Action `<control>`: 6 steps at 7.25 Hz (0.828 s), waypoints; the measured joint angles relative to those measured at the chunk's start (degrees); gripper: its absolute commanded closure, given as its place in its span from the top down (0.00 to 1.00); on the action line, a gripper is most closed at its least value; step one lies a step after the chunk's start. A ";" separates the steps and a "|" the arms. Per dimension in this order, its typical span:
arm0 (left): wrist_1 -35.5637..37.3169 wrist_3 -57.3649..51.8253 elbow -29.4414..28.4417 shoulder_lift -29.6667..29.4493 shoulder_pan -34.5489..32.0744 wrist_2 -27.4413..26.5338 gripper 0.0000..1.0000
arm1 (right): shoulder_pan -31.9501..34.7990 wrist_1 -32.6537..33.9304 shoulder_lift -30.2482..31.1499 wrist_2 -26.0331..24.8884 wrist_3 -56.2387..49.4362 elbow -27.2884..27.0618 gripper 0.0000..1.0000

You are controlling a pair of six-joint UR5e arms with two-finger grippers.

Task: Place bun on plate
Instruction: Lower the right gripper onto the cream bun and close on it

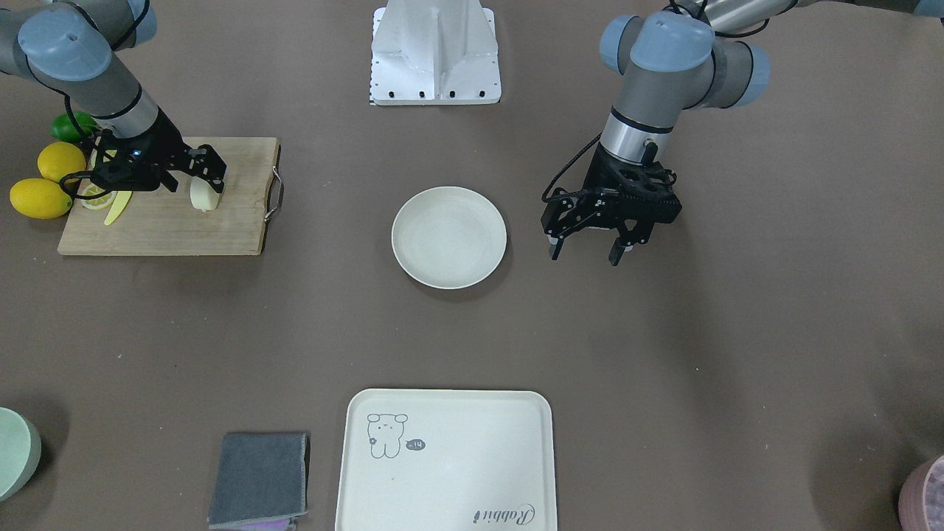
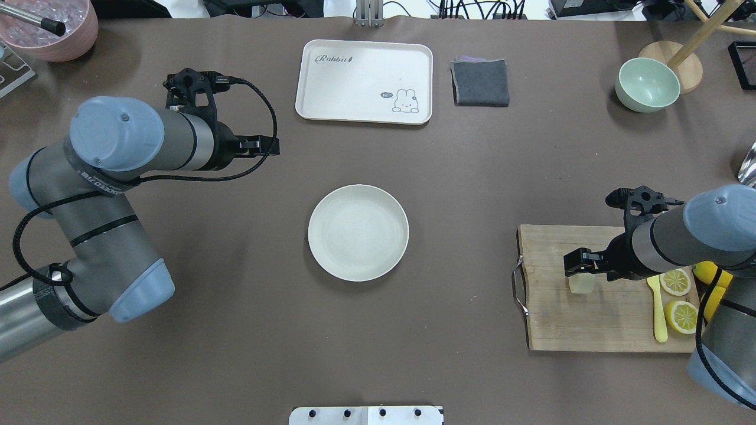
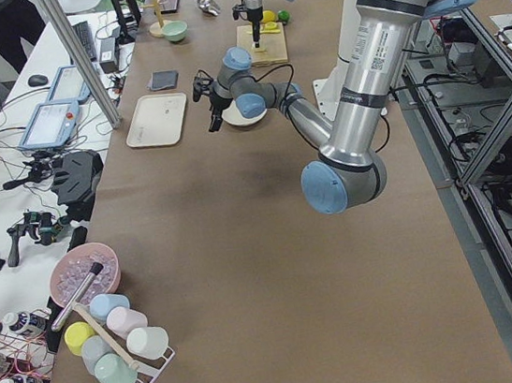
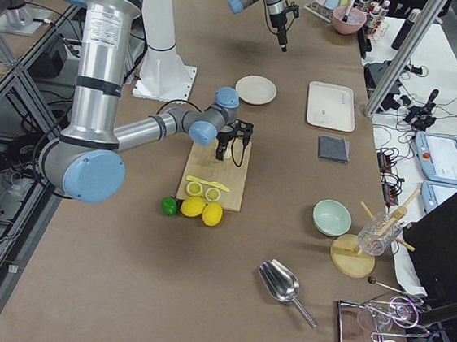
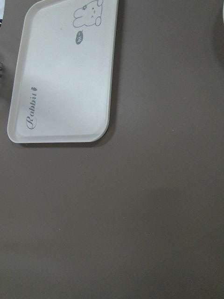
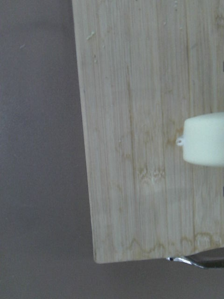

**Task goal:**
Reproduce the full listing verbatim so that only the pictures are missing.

**Exercise answer:**
Action `<control>`: 6 steps at 7.25 Hz (0.828 s), waypoints; the measured joint angles relative to those measured at the chunk's start (degrees); gripper: its absolute commanded closure, given as its place in its span from the top down (0.00 to 1.00); on the action line, a gripper is most closed at its least value; step one lies a step after the chunk's start. A ";" separates the steps and a "|" the arms. Per dimension in this order, its typical span:
arm0 (left): wrist_1 -35.5637..37.3169 wrist_3 -57.3649..51.8253 elbow -29.4414..28.4417 shoulder_lift -29.6667..29.4493 shoulder_pan -34.5489..32.0744 wrist_2 -27.4413..26.5338 gripper 0.0000..1.0000
arm1 (right): shoulder_pan -31.9501..34.7990 wrist_1 -32.6537..33.9304 shoulder_lift -30.2482..31.1499 wrist_2 -26.0331..24.8884 wrist_3 -56.2387..49.4362 elbow -27.2884..27.0618 gripper 0.0000..1.0000

You are controlling a pair of six-joint UR5e arms with two-finger grippers.

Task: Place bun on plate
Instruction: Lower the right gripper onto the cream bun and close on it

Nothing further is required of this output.